Task brief: Copy out the data line by line exactly, from its start to the line bearing "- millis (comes", inclusive.
+--
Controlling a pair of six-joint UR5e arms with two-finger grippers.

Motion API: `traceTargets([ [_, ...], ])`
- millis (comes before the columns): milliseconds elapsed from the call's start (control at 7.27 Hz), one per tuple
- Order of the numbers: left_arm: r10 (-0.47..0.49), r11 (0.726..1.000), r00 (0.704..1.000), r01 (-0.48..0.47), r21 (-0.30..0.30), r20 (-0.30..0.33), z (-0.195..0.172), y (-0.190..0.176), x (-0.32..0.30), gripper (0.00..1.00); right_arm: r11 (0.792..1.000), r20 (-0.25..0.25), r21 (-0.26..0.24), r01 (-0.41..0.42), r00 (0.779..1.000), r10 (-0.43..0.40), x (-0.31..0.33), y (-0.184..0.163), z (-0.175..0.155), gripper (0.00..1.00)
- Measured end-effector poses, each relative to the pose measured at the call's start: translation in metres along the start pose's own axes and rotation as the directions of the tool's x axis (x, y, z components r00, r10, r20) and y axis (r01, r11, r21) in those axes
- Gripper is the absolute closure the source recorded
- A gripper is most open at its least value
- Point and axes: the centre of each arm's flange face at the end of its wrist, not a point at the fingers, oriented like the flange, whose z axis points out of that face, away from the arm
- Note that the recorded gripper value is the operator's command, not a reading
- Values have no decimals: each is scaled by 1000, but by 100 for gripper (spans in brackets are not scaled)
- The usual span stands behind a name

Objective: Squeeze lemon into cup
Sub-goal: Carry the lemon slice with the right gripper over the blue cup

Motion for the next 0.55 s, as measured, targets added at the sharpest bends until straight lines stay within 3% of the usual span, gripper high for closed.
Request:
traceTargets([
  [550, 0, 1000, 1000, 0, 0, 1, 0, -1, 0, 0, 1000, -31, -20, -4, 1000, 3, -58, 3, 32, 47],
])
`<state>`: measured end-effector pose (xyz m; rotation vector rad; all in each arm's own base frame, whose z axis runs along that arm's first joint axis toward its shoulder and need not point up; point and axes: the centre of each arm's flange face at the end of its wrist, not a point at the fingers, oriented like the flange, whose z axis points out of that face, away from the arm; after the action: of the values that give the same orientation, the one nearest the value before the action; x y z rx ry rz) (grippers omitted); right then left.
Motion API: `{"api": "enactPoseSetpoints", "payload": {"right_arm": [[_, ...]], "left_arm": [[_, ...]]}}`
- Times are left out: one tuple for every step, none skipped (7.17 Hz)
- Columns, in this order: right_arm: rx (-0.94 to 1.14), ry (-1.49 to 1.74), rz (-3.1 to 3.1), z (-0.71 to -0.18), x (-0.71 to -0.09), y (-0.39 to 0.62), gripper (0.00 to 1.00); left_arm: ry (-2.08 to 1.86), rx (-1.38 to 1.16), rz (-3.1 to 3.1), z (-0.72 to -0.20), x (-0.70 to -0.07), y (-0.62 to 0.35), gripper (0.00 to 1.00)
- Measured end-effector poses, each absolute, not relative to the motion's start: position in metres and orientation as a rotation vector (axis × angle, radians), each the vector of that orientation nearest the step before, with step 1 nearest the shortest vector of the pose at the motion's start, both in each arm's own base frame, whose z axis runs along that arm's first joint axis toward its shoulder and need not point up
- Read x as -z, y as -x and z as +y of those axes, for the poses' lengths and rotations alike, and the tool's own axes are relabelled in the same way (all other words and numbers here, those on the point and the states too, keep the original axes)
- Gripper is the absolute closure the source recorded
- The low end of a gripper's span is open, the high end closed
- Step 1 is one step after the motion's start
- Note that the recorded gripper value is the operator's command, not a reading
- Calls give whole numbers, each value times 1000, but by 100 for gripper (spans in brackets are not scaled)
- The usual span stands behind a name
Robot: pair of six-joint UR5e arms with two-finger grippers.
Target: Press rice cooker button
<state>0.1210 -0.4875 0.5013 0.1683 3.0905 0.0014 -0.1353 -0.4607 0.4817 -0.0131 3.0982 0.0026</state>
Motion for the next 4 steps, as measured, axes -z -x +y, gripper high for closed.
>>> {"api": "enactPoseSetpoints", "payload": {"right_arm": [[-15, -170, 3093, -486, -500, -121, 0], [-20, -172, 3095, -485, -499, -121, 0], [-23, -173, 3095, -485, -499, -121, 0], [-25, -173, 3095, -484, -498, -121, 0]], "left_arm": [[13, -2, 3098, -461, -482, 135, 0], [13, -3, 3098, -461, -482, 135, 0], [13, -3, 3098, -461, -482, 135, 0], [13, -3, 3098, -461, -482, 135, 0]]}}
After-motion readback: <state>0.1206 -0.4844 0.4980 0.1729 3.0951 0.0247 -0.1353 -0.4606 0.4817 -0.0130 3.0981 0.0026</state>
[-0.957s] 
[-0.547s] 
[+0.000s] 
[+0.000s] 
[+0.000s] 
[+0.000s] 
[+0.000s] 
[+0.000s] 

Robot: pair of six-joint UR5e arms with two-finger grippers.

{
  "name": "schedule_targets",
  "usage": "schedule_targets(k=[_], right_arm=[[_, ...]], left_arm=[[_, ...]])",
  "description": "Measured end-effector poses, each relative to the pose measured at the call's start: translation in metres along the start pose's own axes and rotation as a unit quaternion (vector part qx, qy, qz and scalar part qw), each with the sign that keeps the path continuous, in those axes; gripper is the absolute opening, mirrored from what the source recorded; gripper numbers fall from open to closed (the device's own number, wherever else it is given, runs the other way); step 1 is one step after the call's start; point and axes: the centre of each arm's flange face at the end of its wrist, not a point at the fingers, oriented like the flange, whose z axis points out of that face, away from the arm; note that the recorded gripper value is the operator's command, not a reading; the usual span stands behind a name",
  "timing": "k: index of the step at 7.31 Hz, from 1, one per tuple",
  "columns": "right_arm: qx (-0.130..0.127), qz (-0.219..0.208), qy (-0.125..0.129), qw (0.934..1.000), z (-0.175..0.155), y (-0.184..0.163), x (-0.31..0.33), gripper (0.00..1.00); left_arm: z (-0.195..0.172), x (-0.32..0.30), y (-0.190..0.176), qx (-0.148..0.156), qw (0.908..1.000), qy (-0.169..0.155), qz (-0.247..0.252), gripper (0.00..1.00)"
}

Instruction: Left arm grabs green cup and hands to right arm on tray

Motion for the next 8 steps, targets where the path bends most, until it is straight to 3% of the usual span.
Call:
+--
Written response:
Controlling a pair of six-joint UR5e arms with two-finger grippers.

Motion API: `traceTargets([ [_, ...], ])`
- millis (comes before the columns): milliseconds elapsed from the call's start (control at 7.27 Hz), one per tuple

This concludes the answer.